EXERCISE INSTRUCTIONS> Output only the lines below from the one holding "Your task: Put" down to the one holding "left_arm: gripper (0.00", both end lines included and every picture dropped.

THE DATA>

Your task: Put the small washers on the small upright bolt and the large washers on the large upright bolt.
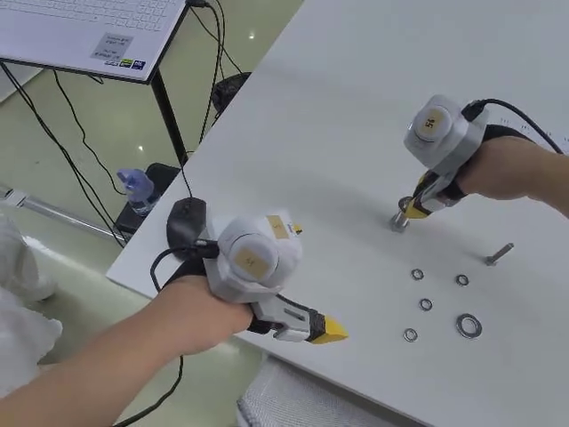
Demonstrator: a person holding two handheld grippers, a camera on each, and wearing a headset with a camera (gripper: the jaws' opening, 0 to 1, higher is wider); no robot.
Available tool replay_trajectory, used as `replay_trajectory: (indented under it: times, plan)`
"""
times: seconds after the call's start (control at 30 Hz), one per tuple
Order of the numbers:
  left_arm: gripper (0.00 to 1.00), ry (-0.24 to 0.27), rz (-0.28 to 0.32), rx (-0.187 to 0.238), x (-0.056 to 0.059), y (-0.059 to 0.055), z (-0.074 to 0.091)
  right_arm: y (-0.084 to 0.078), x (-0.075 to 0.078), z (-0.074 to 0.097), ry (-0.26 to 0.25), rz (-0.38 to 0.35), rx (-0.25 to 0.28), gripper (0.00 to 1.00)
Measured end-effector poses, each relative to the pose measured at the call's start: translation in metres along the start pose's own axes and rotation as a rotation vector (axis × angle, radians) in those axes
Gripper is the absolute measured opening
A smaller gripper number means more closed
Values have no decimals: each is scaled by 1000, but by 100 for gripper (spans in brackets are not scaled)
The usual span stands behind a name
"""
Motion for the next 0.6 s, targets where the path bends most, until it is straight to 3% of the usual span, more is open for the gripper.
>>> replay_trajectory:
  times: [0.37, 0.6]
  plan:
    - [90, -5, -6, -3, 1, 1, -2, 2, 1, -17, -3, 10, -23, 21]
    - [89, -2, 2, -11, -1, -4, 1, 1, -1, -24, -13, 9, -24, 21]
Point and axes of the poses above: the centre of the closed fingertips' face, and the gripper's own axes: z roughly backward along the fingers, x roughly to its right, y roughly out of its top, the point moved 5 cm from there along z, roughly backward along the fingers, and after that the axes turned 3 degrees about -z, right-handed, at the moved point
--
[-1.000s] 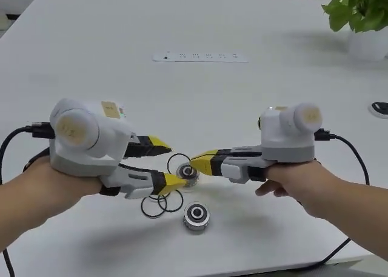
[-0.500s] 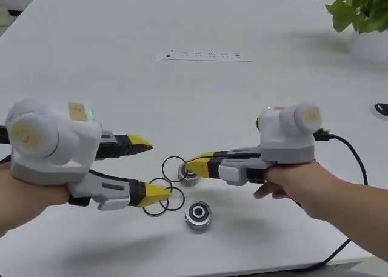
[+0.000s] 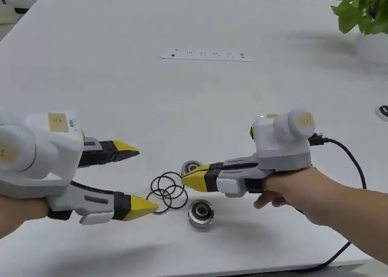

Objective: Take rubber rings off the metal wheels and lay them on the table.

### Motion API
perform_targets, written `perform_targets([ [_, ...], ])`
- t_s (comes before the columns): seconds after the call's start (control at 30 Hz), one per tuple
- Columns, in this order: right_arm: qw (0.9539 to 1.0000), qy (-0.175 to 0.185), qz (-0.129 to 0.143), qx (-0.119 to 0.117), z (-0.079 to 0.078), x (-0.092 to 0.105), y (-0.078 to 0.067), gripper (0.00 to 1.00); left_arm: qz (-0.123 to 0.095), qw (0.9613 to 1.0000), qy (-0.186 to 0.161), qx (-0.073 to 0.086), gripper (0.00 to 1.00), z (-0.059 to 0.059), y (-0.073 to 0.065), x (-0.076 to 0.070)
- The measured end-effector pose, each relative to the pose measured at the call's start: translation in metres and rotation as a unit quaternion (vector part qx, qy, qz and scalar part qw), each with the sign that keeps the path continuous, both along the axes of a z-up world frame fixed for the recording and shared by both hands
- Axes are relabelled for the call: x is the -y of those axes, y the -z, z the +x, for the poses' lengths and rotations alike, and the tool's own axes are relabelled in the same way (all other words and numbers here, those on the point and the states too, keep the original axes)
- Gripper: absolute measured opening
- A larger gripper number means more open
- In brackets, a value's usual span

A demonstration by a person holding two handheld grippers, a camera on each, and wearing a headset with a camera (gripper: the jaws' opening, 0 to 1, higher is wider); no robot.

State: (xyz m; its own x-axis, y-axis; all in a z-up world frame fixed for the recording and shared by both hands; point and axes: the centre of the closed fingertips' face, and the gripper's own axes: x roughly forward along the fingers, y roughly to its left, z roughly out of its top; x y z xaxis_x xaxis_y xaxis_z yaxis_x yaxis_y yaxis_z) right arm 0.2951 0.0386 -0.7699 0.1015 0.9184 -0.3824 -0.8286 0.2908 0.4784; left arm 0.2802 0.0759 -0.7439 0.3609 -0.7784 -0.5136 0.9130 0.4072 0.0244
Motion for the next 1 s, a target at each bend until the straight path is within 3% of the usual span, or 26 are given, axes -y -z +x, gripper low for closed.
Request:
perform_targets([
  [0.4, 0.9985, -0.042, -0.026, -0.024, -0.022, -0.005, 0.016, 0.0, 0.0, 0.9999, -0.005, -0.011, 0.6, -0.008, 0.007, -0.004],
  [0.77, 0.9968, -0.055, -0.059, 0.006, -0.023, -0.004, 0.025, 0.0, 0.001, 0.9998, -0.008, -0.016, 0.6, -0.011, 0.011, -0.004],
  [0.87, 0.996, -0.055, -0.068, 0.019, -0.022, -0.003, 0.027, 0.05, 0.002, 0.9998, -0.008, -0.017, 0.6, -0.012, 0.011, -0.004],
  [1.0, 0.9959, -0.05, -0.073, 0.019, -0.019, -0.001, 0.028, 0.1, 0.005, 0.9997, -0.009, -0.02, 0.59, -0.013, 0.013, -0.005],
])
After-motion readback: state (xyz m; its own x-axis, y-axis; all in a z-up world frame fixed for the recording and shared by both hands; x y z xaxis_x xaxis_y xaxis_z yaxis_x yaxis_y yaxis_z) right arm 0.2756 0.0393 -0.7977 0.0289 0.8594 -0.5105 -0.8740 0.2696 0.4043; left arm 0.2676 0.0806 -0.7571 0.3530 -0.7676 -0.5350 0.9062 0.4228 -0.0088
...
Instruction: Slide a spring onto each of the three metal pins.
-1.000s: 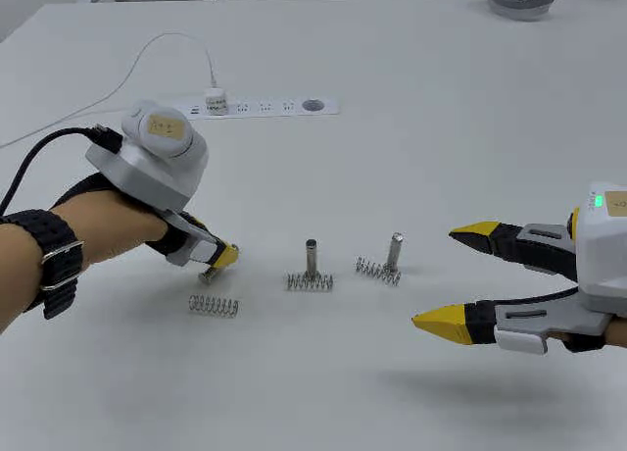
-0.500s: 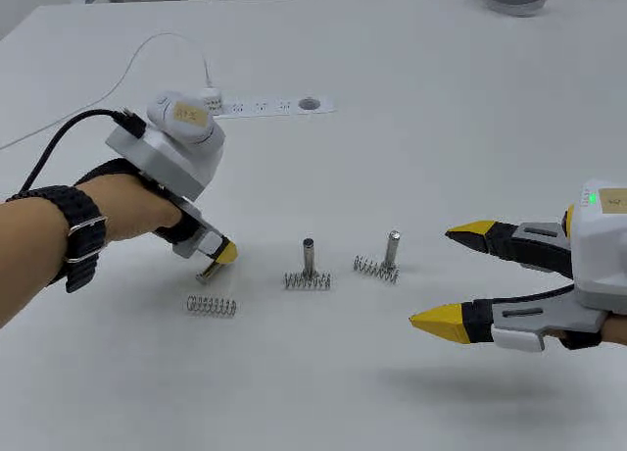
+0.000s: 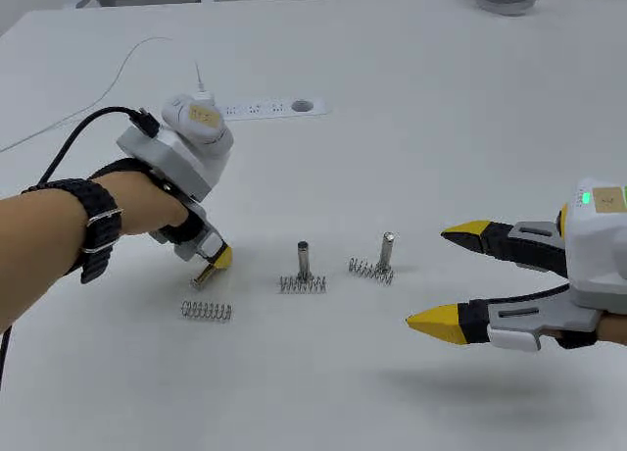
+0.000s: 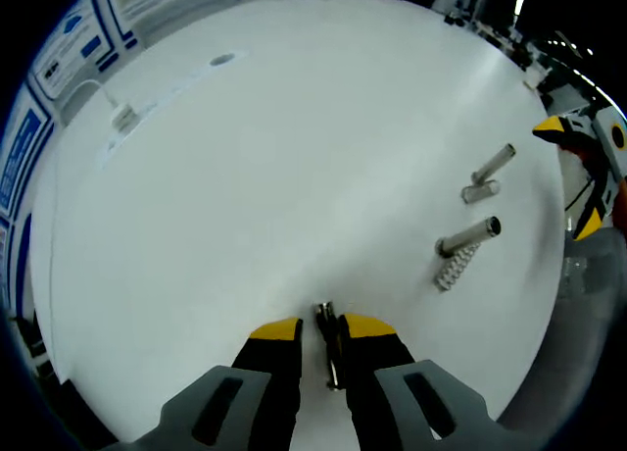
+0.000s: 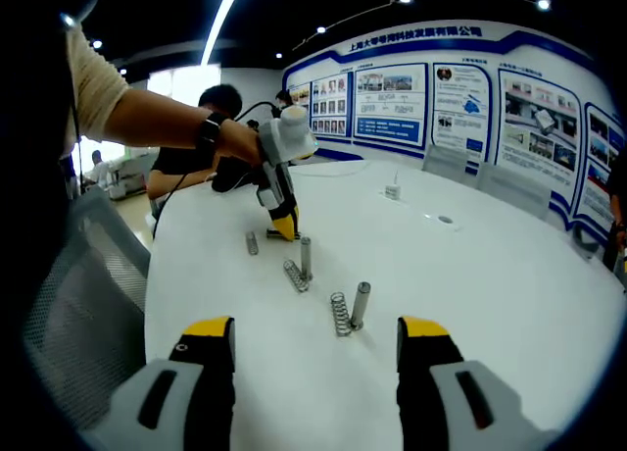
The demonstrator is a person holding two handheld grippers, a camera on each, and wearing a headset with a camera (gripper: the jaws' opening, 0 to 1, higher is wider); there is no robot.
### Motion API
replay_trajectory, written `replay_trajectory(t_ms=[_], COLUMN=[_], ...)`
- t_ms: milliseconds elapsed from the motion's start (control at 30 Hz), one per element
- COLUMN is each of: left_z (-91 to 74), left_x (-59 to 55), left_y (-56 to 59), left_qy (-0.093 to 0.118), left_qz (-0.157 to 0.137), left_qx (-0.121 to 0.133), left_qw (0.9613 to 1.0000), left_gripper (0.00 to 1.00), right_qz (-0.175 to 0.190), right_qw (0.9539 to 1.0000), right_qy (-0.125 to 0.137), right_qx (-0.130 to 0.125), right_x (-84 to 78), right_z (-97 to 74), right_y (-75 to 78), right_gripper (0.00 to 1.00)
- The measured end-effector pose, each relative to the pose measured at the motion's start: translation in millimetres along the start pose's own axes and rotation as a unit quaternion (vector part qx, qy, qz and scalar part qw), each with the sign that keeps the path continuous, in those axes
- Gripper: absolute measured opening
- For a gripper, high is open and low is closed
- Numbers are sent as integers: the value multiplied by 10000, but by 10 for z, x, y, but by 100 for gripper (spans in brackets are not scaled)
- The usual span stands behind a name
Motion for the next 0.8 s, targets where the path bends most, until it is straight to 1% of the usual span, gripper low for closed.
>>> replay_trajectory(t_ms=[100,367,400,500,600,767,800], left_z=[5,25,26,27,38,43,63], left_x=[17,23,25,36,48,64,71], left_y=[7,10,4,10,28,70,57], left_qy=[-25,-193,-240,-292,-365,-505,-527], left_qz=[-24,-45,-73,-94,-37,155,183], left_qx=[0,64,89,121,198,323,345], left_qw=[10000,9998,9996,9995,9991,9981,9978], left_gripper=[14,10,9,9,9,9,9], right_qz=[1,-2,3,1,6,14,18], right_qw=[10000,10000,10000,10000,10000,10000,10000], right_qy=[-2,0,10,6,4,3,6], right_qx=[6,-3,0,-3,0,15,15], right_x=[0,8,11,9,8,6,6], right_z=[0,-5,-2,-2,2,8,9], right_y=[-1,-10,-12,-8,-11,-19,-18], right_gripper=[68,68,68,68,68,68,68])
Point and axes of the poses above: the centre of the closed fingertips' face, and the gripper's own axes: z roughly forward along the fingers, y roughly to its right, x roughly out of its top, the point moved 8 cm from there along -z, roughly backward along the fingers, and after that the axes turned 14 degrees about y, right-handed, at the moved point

RESULT FOR THIS EXERCISE>
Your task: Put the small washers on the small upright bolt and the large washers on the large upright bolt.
Demonstrator: a person holding two handheld grippers, a camera on each, and wearing a headset with a camera (gripper: the jaws' opening, 0 to 1, higher is wider); no robot.
Available tool replay_trajectory, used as `replay_trajectory: (indented under it: times, plan)`
"""
times: seconds after the call's start (control at 30 Hz), one per tuple
Order of the numbers:
  left_arm: gripper (0.00 to 1.00), ry (-0.24 to 0.27), rz (-0.28 to 0.32), rx (-0.187 to 0.238), x (-0.056 to 0.059), y (-0.059 to 0.055), z (-0.074 to 0.091)

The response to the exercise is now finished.